- WHAT IS BEING ASKED -
Write out every entry once more, character for character.

- EXERCISE DATA -

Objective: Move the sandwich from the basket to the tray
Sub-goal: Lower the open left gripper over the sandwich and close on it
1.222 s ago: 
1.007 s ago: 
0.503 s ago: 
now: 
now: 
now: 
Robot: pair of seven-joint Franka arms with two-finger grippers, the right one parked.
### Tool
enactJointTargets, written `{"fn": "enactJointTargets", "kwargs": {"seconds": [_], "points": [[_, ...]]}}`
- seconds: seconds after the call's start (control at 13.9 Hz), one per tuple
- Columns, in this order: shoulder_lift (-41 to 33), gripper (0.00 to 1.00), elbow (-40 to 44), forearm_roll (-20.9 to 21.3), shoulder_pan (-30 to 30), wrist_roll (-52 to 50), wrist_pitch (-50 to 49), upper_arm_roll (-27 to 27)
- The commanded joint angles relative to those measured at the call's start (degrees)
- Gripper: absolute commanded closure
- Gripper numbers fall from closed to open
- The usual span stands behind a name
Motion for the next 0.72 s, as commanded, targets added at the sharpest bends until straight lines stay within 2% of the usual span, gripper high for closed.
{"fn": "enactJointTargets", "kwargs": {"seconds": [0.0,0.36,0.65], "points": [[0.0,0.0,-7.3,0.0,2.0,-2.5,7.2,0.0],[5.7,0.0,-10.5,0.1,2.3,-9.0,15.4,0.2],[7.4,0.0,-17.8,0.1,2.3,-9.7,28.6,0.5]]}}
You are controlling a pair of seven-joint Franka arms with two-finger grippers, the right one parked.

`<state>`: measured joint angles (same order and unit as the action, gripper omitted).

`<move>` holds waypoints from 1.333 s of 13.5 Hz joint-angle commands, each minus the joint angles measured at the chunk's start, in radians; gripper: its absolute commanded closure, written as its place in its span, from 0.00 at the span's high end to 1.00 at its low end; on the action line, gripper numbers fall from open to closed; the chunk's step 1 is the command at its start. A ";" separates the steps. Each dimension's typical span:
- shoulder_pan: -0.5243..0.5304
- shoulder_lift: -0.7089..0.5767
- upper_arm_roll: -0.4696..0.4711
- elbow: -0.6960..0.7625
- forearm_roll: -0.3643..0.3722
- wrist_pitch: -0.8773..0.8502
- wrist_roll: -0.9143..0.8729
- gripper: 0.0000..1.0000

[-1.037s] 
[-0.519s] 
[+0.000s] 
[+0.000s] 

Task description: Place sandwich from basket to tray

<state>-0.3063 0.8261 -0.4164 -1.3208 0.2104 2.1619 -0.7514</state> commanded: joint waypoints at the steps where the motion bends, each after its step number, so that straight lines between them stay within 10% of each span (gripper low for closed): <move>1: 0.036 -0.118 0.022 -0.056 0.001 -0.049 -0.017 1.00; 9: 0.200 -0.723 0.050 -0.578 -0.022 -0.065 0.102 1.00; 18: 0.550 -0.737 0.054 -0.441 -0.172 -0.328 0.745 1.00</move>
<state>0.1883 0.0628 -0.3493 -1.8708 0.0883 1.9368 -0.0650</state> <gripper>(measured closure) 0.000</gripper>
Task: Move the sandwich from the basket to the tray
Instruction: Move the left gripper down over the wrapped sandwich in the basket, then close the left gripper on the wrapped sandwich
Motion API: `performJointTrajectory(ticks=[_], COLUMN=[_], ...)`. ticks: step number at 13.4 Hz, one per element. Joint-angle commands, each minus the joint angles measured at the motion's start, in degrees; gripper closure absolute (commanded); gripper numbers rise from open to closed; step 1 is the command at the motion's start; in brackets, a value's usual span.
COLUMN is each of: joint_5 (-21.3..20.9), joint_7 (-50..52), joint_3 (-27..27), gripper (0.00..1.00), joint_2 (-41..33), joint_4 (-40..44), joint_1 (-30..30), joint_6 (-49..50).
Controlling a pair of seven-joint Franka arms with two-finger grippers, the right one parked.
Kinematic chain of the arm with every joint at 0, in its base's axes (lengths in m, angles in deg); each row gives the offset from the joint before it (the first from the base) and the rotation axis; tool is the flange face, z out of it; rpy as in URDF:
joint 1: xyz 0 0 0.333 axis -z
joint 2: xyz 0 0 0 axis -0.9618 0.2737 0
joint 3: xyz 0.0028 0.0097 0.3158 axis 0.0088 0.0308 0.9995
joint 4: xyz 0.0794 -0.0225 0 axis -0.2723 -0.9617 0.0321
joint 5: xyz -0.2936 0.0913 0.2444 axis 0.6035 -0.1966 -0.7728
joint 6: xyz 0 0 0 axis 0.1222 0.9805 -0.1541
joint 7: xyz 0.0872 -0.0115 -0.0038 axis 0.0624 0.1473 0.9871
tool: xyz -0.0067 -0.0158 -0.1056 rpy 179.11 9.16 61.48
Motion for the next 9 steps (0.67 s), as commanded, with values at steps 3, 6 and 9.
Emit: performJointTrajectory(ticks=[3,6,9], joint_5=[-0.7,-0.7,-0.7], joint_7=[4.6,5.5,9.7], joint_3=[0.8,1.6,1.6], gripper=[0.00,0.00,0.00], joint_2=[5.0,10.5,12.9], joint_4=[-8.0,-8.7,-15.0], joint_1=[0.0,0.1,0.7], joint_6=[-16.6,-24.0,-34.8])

- WRITTEN ANSWER -
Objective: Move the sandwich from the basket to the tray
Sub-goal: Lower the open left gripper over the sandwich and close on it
1.222 s ago: 
1.007 s ago: 
0.503 s ago: 
now: 
now: 
now: 
Robot: pair of seven-joint Franka arms with two-finger grippers, the right one parked.
### Tool
enactJointTargets, written `{"fn": "enactJointTargets", "kwargs": {"seconds": [_], "points": [[_, ...]]}}`
- seconds: seconds after the call's start (control at 13.9 Hz), one per tuple
- Columns, in this order: shoulder_lift (-41 to 33), gripper (0.00 to 1.00), elbow (-40 to 44), forearm_roll (-20.9 to 21.3), shoulder_pan (-30 to 30), wrist_roll (-52 to 50), wrist_pitch (-50 to 49), upper_arm_roll (-27 to 27)
- The commanded joint angles relative to those measured at the call's start (degrees)
- Gripper: absolute commanded closure
- Gripper numbers fall from closed to open
- The usual span stands behind a name
Motion for the next 0.72 s, as commanded, targets added at the sharpest bends until straight lines stay within 2% of the usual span, gripper high for closed.
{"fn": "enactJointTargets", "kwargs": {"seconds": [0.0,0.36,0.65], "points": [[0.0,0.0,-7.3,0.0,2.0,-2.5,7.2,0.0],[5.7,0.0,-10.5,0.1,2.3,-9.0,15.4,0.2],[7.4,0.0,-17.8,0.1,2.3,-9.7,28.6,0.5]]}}
You are controlling a pair of seven-joint Franka arms with two-finger grippers, the right one parked.

`<state>`: measured joint angles (same order and unit as the action, gripper omitted).

`<move>` holds waypoints from 1.333 s of 13.5 Hz joint-angle commands, each minus the joint angles measured at the chunk's start, in radians; gripper: its absolute commanded closure, written as its place in its span, from 0.00 at the span's high end to 1.00 at its low end; on the action line, gripper numbers fall from open to closed; the chunk's step 1 is the command at its start. A ";" separates the steps. Each dimension's typical span:
- shoulder_pan: -0.5243..0.5304
- shoulder_lift: -0.7089..0.5767
- upper_arm_roll: -0.4696..0.4711
- elbow: -0.6960..0.7625
- forearm_roll: -0.3643..0.3722
- wrist_pitch: -0.8773..0.8502
- wrist_roll: -0.9143..0.8729
- gripper: 0.0000..1.0000

[-1.037s] 
[-0.519s] 
[+0.000s] 
[+0.000s] 

Task description: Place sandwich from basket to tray

<state>-0.3063 0.8261 -0.4164 -1.3208 0.2104 2.1619 -0.7514</state> commanded: joint waypoints at the steps where the motion bends, each after its step number, so that straight lines between them stay within 10% of each span (gripper low for closed): <move>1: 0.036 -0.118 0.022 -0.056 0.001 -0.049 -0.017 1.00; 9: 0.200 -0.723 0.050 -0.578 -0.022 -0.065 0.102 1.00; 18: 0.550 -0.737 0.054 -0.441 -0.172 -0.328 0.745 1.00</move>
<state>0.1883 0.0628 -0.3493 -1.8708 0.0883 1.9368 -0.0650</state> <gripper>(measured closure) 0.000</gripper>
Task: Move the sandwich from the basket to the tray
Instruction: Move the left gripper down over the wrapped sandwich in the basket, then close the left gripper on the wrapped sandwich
Motion API: `performJointTrajectory(ticks=[_], COLUMN=[_], ...)`. ticks: step number at 13.4 Hz, one per element. Joint-angle commands, each minus the joint angles measured at the motion's start, in degrees; gripper closure absolute (commanded); gripper numbers rise from open to closed; step 1 is the command at the motion's start; in brackets, a value's usual span.
COLUMN is each of: joint_5 (-21.3..20.9), joint_7 (-50..52), joint_3 (-27..27), gripper (0.00..1.00), joint_2 (-41..33), joint_4 (-40..44), joint_1 (-30..30), joint_6 (-49..50).
Controlling a pair of seven-joint Franka arms with two-finger grippers, the right one parked.
Kinematic chain of the arm with every joint at 0, in its base's axes (lengths in m, angles in deg); each row gives the offset from the joint before it (the first from the base) and the rotation axis; tool is the flange face, z out of it; rpy as in URDF:
joint 1: xyz 0 0 0.333 axis -z
joint 2: xyz 0 0 0 axis -0.9618 0.2737 0
joint 3: xyz 0.0028 0.0097 0.3158 axis 0.0088 0.0308 0.9995
joint 4: xyz 0.0794 -0.0225 0 axis -0.2723 -0.9617 0.0321
joint 5: xyz -0.2936 0.0913 0.2444 axis 0.6035 -0.1966 -0.7728
joint 6: xyz 0 0 0 axis 0.1222 0.9805 -0.1541
joint 7: xyz 0.0872 -0.0115 -0.0038 axis 0.0624 0.1473 0.9871
tool: xyz -0.0067 -0.0158 -0.1056 rpy 179.11 9.16 61.48
Motion for the next 9 steps (0.67 s), as commanded, with values at steps 3, 6 and 9.
Emit: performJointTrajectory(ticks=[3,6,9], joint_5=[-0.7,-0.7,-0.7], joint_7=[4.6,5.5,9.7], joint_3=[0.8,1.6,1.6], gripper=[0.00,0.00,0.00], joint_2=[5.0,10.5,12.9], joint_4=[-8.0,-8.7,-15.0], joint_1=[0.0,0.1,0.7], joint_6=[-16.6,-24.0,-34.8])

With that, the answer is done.